Sense and Nonsense: Atonal, Imperfect, Incomplete

In the Accademia Gallery, Florence, are housed incomplete statues by Michelangelo that were supposed to accompany his sculpture of Moses on the grand tomb of Pope Julius II. The sculptures despite being unfinished, incomplete and therefore imperfect, evoke a sense of power. They seem to be wresting forcefully with the uncarved marble to free their own forms — much like humanity struggling to lead their own lives. Life now is comparable to atonal notes of modern compositions that refuse to fall in line with more formal, conventional melodies. The new year continues with residues of unending wars, violence, hate and chaos. Yet amidst all this darkness, we still live, laugh and enjoy small successes. The smaller things in our imperfect existence bring us hope, the necessary ingredient that helps us survive under all circumstances.
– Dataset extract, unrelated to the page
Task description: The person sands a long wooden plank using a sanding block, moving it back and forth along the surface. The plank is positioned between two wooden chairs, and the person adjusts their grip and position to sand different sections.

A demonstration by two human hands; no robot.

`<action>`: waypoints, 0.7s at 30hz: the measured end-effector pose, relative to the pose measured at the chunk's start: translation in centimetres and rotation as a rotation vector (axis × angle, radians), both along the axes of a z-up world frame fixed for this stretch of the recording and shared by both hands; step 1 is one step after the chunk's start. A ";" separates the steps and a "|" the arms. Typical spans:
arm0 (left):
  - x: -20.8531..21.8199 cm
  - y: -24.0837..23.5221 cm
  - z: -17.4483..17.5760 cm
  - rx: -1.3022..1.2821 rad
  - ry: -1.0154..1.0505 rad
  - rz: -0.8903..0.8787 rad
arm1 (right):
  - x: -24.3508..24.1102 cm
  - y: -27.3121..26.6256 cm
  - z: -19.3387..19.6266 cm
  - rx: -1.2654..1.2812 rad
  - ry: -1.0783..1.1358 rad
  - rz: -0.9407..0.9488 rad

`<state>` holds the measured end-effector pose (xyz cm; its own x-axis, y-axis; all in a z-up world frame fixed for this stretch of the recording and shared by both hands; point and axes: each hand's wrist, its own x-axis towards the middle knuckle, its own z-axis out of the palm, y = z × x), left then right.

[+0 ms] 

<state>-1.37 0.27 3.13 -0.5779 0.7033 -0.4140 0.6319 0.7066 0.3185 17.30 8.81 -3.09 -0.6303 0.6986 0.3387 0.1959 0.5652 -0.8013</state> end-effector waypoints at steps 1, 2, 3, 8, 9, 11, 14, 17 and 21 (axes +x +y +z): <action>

Imperfections, like Michelangelo’s Non-finito statues in Florence, or modern atonal notes, go on to create vibrant, relatable art. There is also a belief that when suffering is greatest, arts flourish. Beauty and hope are born of pain. Will great art or literature rise out of the chaos we are living in now?  One wonders if ancient art too was born of humanity’s struggle to survive in a comparatively younger world where they did not understand natural forces and whose history we try to piece together with objects from posterity. Starting on a journey of bringing ancient art from her part of the world, Ratnottama Sengupta shares a new column with us from this January.

Drenched in struggles of the past is also Showkat Ali’s The Struggle: A Novel, translated from Bengali by V. Ramaswamy and Mohiuddin Jahangir. It has been reviewed by Somdatta Mandal who sees it a socio-economic presentation of the times. We also carry an excerpt from the book as we do for Anuradha Marwah’s The Higher Education of Geetika Mehendiratta. Marwha’s novel has been reviewed by Meenakshi Malhotra who sees it as a bildungsroman and a daring book. Bhaskar Parichha has brought to us a discussion on colonial history about Rakesh Dwivedi’s Colonization Crusade and Freedom of India: A Saga of Monstrous British Barbarianism around the Globe. Udita Banerjee has also delved into history with her exploration of Angshuman Kar’s The Lost Pendant, a collection of poems written by poets who lived through the horrors of Partition and translated from Bengali by multiple poets. One of the translators, Rajorshi Patranabis, has also discussed his own book of supernatural encounters, Whereabouts of the Anonymous: Exploration of the Invisible. A Wiccan by choice, Patranbis claims to have met with residual energies or what we in common parlance call ghosts and spoken to many of them. He not only clicked these ethereal beings — and has kindly shared his photos in this feature — but also has written a whole book about his encounters, including with the malevolent spirits of India’s most haunted monument, the Bhangarh Fort.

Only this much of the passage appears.